Yo me sentía bastante mal. Sólo había estado pensando en una cosa: que
Steve se había enamorado de una vampira. No había contemplado la situación
desde el punto de vista de ella. Tatiana le quería lo bastante como para
intentar suicidarse usando el único sistema con el que se puede matar a un
vampiro: atravesarle el corazón con una estaca en una encrucijada a
medianoche.
Y era realmente bonita. Me había imaginado a una de esas mujeres tipo sirena,
ya saben: alta, delgada y con un traje muy ceñido. Una especie de bruja… Pero
la chica que subió al coche y se pegó al brazo libre de Steve como si acabara
de alquilarlo estaba muy asustada y se encontraba muy confusa; y me di
cuenta de que era todavía más joven que Steve.

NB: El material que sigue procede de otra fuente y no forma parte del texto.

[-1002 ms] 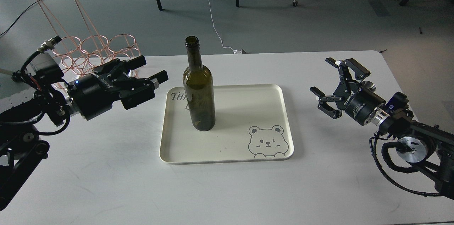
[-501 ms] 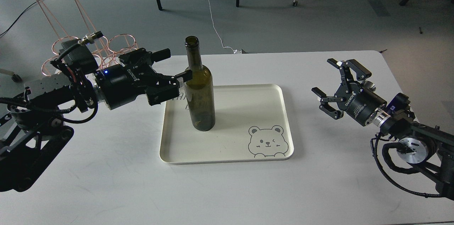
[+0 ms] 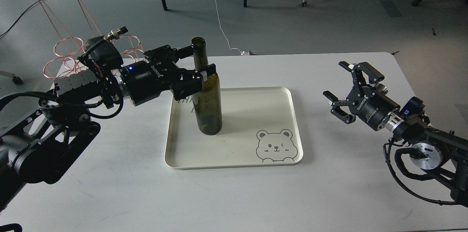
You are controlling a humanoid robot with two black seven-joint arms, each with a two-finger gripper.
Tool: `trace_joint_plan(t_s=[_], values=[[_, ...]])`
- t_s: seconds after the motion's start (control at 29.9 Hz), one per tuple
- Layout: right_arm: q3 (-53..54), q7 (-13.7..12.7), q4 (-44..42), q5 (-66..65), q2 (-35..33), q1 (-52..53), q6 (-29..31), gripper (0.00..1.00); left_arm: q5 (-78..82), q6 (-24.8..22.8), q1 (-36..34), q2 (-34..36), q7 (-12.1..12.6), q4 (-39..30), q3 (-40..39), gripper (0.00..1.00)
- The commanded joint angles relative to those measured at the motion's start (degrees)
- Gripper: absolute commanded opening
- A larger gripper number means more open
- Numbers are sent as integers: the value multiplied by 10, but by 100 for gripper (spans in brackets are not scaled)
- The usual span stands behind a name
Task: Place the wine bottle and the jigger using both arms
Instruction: 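Reach the left gripper to the wine bottle neck and grasp it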
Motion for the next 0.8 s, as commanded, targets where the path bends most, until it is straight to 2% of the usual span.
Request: trace_joint_plan(t_s=[0.0, 0.2, 0.33, 0.53, 0.63, 0.77], values=[[0, 0, 1, 0, 0, 0, 0, 98, 0, 0, -15, -4, 0, 11, 4, 83], [2, 0, 0, 0, 0, -3, 0, 98, 0, 0, -15, -4, 0, 13, 5, 77], [2, 0, 0, 0, 0, -5, 0, 98, 0, 0, -15, -3, 0, 13, 5, 69], [2, 0, 0, 0, 0, -5, -5, 98, 0, 0, -15, -1, 0, 12, 5, 45], [2, 0, 0, 0, 0, -5, -6, 98, 0, -1, -17, -2, 0, 12, 11, 26], [2, 0, 0, 0, 0, -6, -8, 98, 0, -1, -18, 0, 0, 9, 13, 22]])
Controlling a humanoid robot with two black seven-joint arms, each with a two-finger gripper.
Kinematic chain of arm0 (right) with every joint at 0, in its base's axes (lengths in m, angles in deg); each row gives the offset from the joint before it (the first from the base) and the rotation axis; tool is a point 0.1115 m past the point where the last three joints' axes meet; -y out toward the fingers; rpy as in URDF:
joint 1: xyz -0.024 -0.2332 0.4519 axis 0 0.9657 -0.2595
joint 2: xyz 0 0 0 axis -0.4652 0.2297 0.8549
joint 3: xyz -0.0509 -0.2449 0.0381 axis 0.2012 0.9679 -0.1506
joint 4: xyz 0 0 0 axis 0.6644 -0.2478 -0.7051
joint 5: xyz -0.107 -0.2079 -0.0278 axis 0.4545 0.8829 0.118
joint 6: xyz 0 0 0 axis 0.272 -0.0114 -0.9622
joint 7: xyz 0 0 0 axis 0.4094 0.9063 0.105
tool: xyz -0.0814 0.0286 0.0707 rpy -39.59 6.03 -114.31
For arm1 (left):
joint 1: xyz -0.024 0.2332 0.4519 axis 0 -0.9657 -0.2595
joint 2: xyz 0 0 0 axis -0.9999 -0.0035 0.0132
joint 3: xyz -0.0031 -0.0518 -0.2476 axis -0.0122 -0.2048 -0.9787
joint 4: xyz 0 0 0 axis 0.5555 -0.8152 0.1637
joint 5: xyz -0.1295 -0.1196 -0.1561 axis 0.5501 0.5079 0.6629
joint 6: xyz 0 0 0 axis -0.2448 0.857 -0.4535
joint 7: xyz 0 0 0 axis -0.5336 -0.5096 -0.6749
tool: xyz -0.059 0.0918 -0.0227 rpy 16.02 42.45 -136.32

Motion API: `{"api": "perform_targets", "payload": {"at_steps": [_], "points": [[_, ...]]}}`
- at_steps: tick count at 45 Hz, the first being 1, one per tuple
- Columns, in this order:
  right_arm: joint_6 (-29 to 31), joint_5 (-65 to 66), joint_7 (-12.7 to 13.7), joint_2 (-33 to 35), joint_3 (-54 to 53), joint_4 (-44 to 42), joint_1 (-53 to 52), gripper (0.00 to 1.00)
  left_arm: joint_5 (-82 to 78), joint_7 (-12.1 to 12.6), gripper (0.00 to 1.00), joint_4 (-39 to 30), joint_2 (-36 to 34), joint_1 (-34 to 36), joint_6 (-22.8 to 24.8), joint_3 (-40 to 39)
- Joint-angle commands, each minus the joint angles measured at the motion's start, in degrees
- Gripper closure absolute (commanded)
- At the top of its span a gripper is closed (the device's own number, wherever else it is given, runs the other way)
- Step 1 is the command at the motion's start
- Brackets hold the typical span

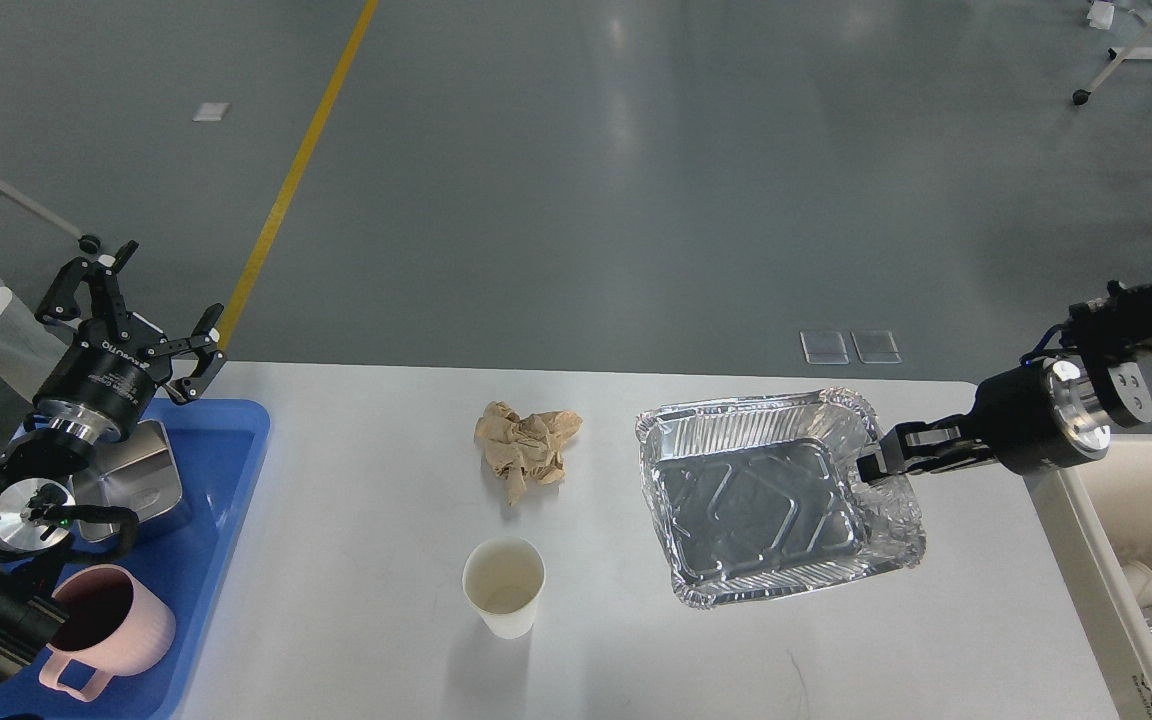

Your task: Tidy desktop

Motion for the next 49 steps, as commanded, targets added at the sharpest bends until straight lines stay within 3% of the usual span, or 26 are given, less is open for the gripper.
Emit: {"api": "perform_targets", "payload": {"at_steps": [1,10,17,22,32,37,44,49], "points": [[-0.5,-3.3,3.0,-0.9,0.0,-0.5,0.0,1.00,0.0,0.3,0.01,-0.2,-0.1,0.3,-3.5,0.1],[-0.8,-4.6,6.9,-2.1,0.0,-1.2,0.2,1.00,-0.1,0.4,0.01,-0.7,-0.1,0.3,-7.1,0.1],[-0.7,-4.5,7.4,-2.1,0.0,-1.2,0.2,1.00,-0.8,0.4,0.03,-1.0,-1.0,0.2,-7.8,0.6],[-0.8,-4.5,7.6,-2.2,0.0,-1.2,0.2,1.00,-7.5,0.5,0.03,-2.8,-3.9,0.8,-10.5,7.4],[-0.8,-4.5,7.6,-2.3,0.0,-1.2,0.5,1.00,-13.4,0.7,0.03,-16.4,-15.7,-1.1,-15.0,19.8],[-0.9,-4.5,7.6,-2.0,0.0,-1.1,0.8,1.00,-13.5,0.8,0.05,-25.6,-22.6,-1.8,-19.7,24.9],[-1.0,-4.5,7.6,-1.4,-0.1,-1.0,0.9,1.00,-13.4,1.5,0.09,-38.7,-31.7,-6.7,-26.6,25.8],[-1.2,-4.5,7.6,-1.3,-0.3,-0.9,0.9,1.00,-13.6,3.8,0.09,-44.9,-37.8,-9.8,-26.7,25.9]]}}
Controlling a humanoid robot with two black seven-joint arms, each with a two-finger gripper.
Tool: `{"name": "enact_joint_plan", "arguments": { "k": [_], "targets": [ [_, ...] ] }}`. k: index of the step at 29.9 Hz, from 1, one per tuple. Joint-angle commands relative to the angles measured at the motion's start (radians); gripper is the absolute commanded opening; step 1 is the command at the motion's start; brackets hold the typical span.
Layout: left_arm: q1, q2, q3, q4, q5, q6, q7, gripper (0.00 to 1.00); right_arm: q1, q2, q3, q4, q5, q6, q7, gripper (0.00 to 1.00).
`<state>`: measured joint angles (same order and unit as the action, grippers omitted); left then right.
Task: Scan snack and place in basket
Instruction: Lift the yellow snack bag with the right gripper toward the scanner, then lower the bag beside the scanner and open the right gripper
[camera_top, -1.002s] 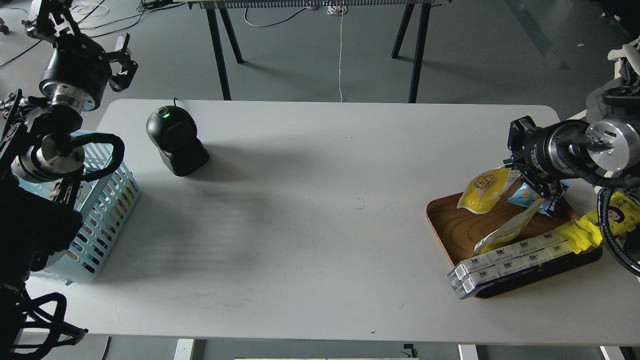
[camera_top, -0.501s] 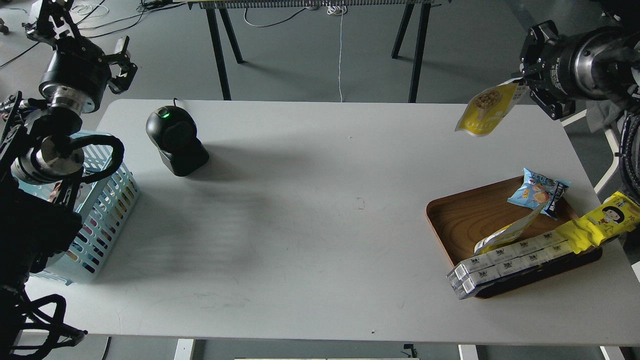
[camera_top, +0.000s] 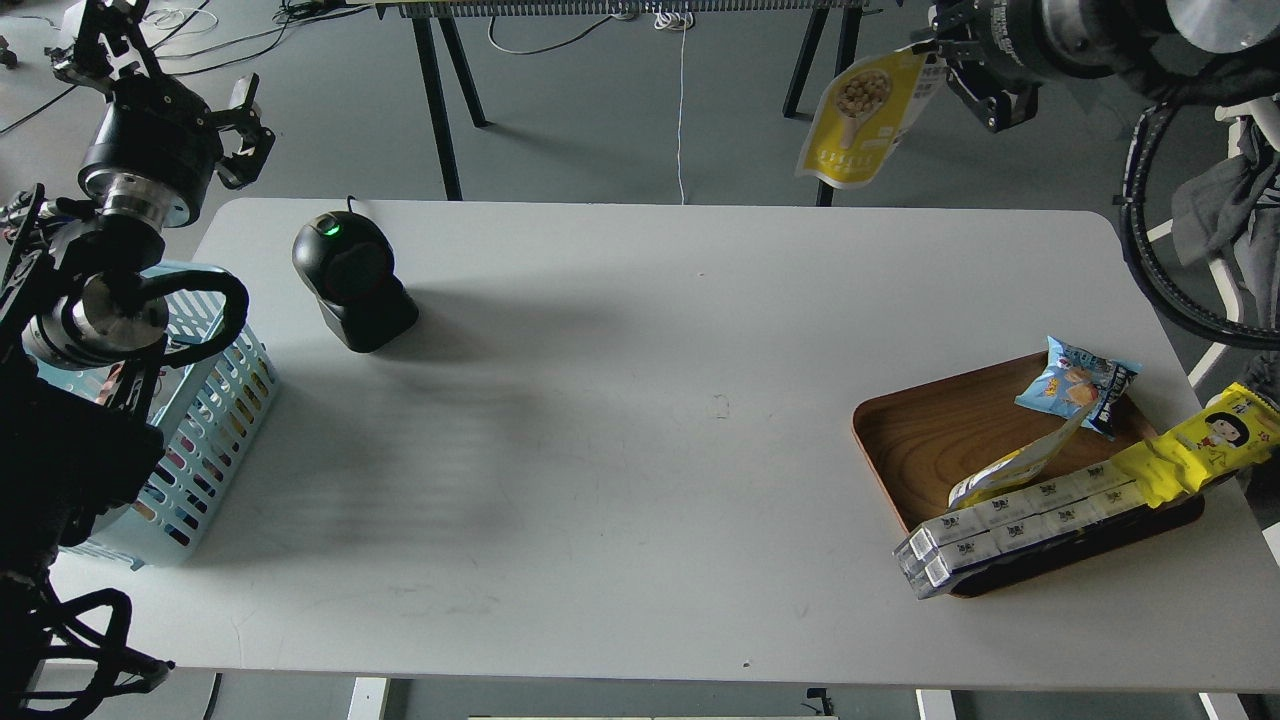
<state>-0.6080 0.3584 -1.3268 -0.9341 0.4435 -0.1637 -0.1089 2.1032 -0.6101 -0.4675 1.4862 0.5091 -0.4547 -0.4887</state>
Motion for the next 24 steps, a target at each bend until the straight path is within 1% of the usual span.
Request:
{"name": "enact_joint_plan", "arguments": {
  "k": [1, 10, 14, 17, 24],
  "targets": [
    [-0.001, 0.004, 0.000, 0.000, 0.000, 0.001, 0.000, 1.00, -0.084, 0.114, 0.076, -0.084, -0.001, -0.002, 0.000, 0.00],
    [-0.001, 0.005, 0.000, 0.000, 0.001, 0.001, 0.000, 1.00, -0.245, 0.453, 0.197, -0.299, -0.003, -0.034, 0.000, 0.00],
    [-0.001, 0.005, 0.000, 0.000, 0.000, 0.001, 0.001, 1.00, -0.298, 0.562, 0.219, -0.374, -0.006, -0.034, 0.000, 0.00],
    [-0.003, 0.007, 0.000, 0.000, 0.001, 0.003, 0.001, 1.00, -0.316, 0.610, 0.236, -0.417, -0.007, -0.034, 0.000, 0.00],
    [-0.001, 0.007, 0.000, 0.000, 0.001, 0.001, 0.000, 1.00, -0.345, 0.610, 0.248, -0.432, -0.011, -0.034, 0.000, 0.00]
  ]
}}
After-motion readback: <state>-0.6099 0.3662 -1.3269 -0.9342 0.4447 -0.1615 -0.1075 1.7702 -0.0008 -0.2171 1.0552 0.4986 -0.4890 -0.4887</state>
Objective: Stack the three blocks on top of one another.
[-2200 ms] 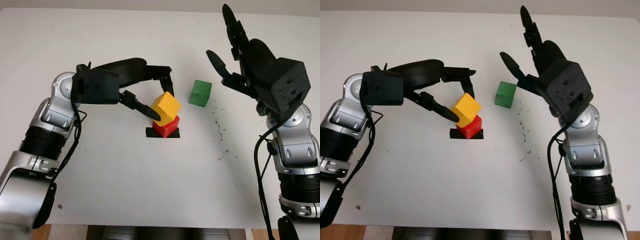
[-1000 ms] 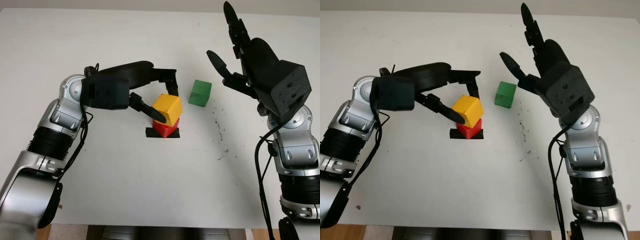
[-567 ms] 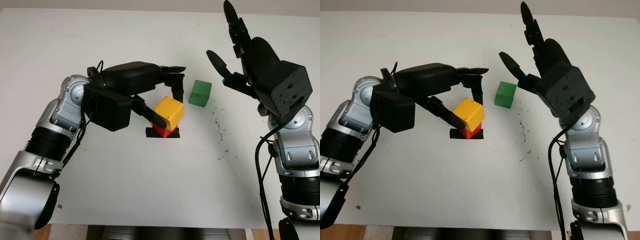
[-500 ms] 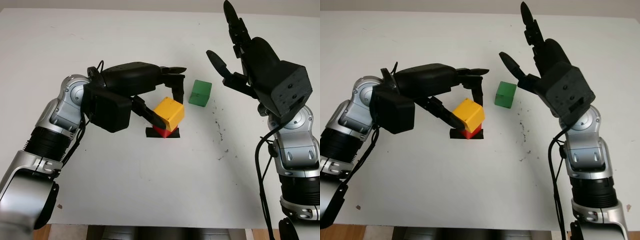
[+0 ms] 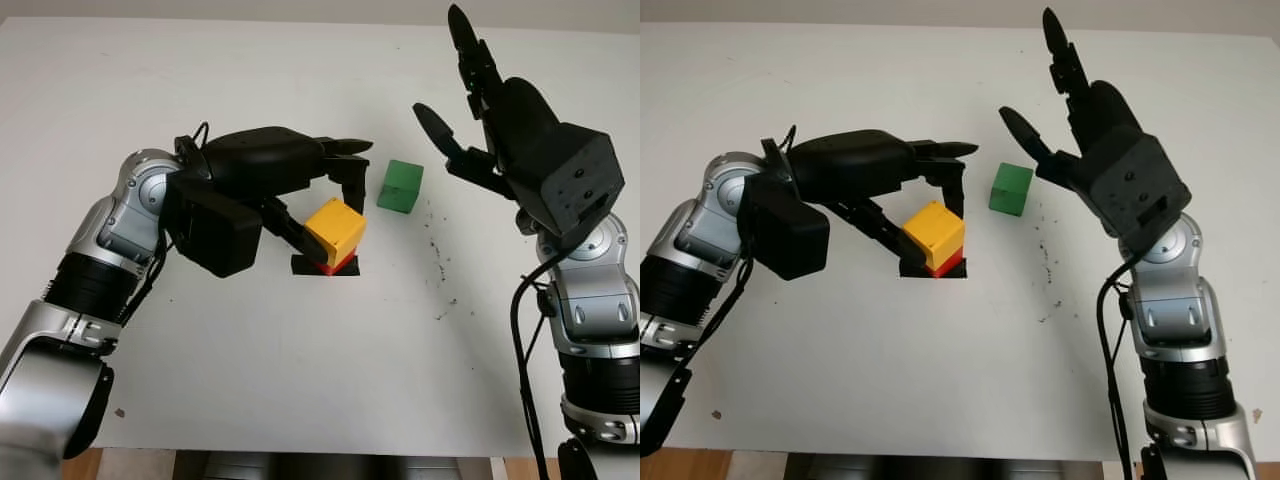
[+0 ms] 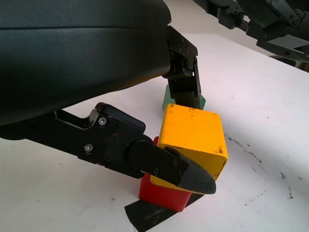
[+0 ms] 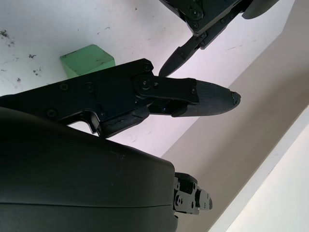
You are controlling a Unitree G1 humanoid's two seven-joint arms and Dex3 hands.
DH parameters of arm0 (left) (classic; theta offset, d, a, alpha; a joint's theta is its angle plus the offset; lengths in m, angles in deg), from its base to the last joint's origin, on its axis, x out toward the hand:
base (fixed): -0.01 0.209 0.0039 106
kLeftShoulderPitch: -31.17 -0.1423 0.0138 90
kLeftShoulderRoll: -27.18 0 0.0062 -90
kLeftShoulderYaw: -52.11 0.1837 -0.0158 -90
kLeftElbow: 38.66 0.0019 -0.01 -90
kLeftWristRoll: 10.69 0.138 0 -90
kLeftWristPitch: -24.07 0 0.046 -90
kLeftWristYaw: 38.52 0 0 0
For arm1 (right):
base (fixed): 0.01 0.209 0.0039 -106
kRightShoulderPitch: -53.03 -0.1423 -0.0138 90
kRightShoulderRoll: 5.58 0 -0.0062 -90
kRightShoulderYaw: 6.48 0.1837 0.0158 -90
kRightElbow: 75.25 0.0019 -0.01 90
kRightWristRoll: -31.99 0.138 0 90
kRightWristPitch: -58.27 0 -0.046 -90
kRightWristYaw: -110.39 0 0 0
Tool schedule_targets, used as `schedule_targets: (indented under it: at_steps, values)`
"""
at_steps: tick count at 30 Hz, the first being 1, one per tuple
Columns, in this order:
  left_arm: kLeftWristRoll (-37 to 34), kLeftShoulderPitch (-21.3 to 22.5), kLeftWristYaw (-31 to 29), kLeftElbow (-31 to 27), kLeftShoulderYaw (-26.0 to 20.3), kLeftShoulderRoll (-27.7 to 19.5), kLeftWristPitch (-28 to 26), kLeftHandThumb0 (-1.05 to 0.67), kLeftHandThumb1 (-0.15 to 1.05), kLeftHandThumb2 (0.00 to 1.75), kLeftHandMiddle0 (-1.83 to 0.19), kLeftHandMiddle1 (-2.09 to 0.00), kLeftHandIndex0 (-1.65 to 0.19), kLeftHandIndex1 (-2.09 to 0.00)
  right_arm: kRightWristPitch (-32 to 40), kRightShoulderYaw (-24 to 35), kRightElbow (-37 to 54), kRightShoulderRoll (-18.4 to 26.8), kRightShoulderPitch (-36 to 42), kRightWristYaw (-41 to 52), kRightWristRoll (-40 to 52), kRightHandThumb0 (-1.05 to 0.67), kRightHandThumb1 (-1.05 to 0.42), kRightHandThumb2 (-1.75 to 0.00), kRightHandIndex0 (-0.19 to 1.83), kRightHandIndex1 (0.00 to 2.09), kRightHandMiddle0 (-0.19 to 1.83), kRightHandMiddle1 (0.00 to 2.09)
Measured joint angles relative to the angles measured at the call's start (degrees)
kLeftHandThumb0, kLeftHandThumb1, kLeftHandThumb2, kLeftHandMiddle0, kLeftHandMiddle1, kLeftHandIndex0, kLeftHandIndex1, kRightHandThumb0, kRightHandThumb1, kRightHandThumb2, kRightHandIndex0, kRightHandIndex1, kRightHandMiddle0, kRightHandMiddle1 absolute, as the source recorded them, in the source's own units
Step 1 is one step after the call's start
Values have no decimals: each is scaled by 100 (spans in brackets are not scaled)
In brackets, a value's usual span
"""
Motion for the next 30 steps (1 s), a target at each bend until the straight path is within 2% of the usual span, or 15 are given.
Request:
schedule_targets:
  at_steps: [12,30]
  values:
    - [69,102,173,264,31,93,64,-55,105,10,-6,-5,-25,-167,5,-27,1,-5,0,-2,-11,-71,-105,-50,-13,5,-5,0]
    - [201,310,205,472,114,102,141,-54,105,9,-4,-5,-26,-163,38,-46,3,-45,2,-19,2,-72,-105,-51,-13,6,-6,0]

Durante todo el trayecto de vuelta sólo pensé en una cosa, y era que aquel par
de chicos se habían metido en un buen lío. Enamorarse de una vampira ya era
bastante malo, pero ser una vampira y estar enamorada de un ser humano
normal y corriente…
—Pero, ¿cómo puedo casarme contigo? —gimió Tatiana—. ¿Qué clase de hogar
tendríamos, qué vida llevaríamos? Y además, Steve…, ¡puede que una noche
llegara a estar lo bastante hambrienta para atacarte!